The way I cook reflects what family and HomeEc teachers taught with wooden cutting boards, sharp knives and box graters. Some of my techniques and practices were birthed before cookery shows, food processors, and before European mathematicians adopted “zero.” Some of my tricks are from those whose authority comes from expertise, not camera tests. I use all my senses, including common sense. My kitchen would be less fun to be in if I stopped using my fingertips to rub grated frozen butter into flour. My blog would be less satisfying to write if I could never mention the song of a roasting chicken, but only talk to a flashing digit on a thermometer.

4. Game playing is for game players. 
 I appreciate my readers. They aren’t stepping-stones, and I don’t reduce them to a number. I think it’s dishonest to buy mailing lists to tell product marketeers 50 bajillion people receive my newsletter.
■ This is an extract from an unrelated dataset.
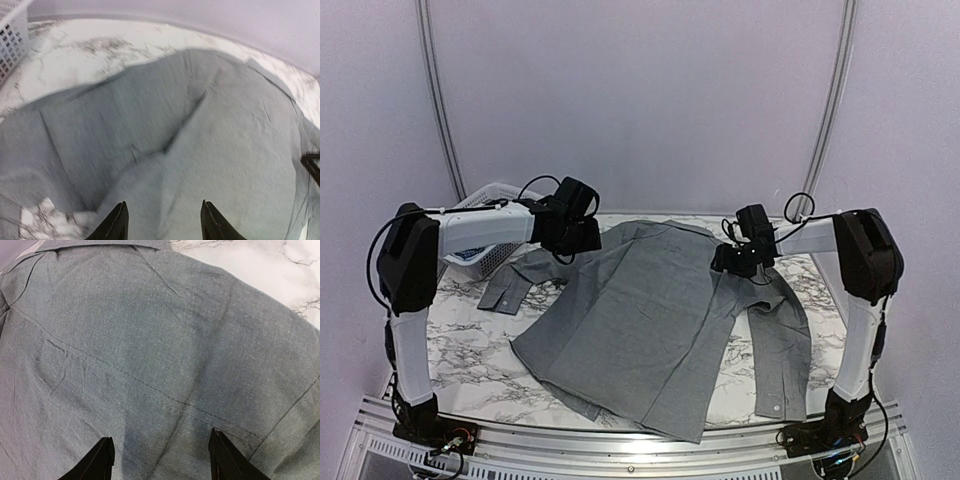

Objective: Fold and stack the long sleeve shirts
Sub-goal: Flatten out the crumpled shirt at the center of the board.

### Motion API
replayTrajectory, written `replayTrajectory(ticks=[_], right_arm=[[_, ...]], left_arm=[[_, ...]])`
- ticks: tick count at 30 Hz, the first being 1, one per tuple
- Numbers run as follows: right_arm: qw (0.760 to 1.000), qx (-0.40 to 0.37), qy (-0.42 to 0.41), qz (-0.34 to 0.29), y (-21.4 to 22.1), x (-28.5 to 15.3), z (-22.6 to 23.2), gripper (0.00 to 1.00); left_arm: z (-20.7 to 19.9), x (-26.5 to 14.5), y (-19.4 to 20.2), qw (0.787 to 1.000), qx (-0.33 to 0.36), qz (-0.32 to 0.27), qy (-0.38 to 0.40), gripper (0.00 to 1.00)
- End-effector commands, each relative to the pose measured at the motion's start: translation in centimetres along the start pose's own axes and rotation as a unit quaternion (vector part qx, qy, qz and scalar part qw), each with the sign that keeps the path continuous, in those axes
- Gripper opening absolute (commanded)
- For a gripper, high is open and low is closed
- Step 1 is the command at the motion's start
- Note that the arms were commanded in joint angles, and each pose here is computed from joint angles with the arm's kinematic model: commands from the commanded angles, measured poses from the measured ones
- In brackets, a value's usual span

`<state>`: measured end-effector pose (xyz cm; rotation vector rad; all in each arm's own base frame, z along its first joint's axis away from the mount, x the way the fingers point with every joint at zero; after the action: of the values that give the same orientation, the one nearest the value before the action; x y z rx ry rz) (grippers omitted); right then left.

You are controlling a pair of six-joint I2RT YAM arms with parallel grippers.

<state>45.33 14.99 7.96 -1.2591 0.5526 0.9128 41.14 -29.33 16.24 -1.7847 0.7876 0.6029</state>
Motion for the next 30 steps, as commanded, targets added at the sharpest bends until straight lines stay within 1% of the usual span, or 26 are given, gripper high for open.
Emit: replayTrajectory(ticks=[1, 5, 8, 15, 21, 27, 30], right_arm=[[0.999, -0.025, -0.019, -0.017, -1.7, -2.7, 2.0, 0.61], [0.998, -0.048, -0.034, -0.022, -1.3, -4.6, 4.1, 0.61], [0.997, -0.063, -0.047, -0.023, -0.5, -5.7, 5.6, 0.61], [0.994, -0.075, -0.073, -0.011, 1.7, -6.6, 7.9, 0.61], [0.993, -0.081, -0.084, -0.009, 2.5, -7.5, 8.8, 0.61], [0.993, -0.084, -0.086, -0.007, 2.6, -8.1, 9.0, 0.61], [0.993, -0.085, -0.086, -0.006, 2.7, -8.2, 9.1, 0.61]], left_arm=[[3.3, 4.2, -2.0, 0.998, -0.004, -0.007, -0.065, 0.5], [5.1, 7.6, -2.2, 0.996, -0.017, 0.015, -0.083, 0.5], [6.1, 9.3, -1.7, 0.996, -0.026, 0.032, -0.085, 0.49], [6.5, 10.4, -1.3, 0.995, -0.03, 0.051, -0.075, 0.49], [8.7, 12.3, -1.4, 0.994, -0.038, 0.075, -0.072, 0.48], [10.5, 14.3, -2.5, 0.993, -0.048, 0.093, -0.056, 0.48], [11.3, 15.4, -3.6, 0.993, -0.048, 0.092, -0.057, 0.48]])
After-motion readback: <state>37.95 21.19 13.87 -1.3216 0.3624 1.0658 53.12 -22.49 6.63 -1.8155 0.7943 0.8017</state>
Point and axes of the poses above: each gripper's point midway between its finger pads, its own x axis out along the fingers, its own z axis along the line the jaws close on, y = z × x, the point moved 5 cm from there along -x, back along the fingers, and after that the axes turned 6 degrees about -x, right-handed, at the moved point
I question the ethics of telling publicists to let me into their exclusive event because I blog. Those “my baubles are sparklier than your baubles” -type pissing matches are pointless and demeaning. I believe in growth through an honest voice combined with engaging words, not through algorithmic sorcery to pump up a projected (and often artificial) persona. I measure success through adventures with ingredients, broadened horizons, and heartfelt words.

5. I let the quality of my work speak for itself. 
I’m an adept writer and middling photographer, whose recipes work. What I offer attracts some and repels others—that’s the way the cookie crumbles. Kind notes received from someone who stumbles upon my blog are valued just as much as recognition through speaking invitations, publishing offers, screen test requests, and newspaper interviews. I don’t envy bloggers who find themselves in a beam of sunshine, and I won’t treat them as undeserving of media attention or other recognition. I believe journalists, publishers, and readers are discerning and smart, and can see through brand-building and other contrived attention-seeking campaigns.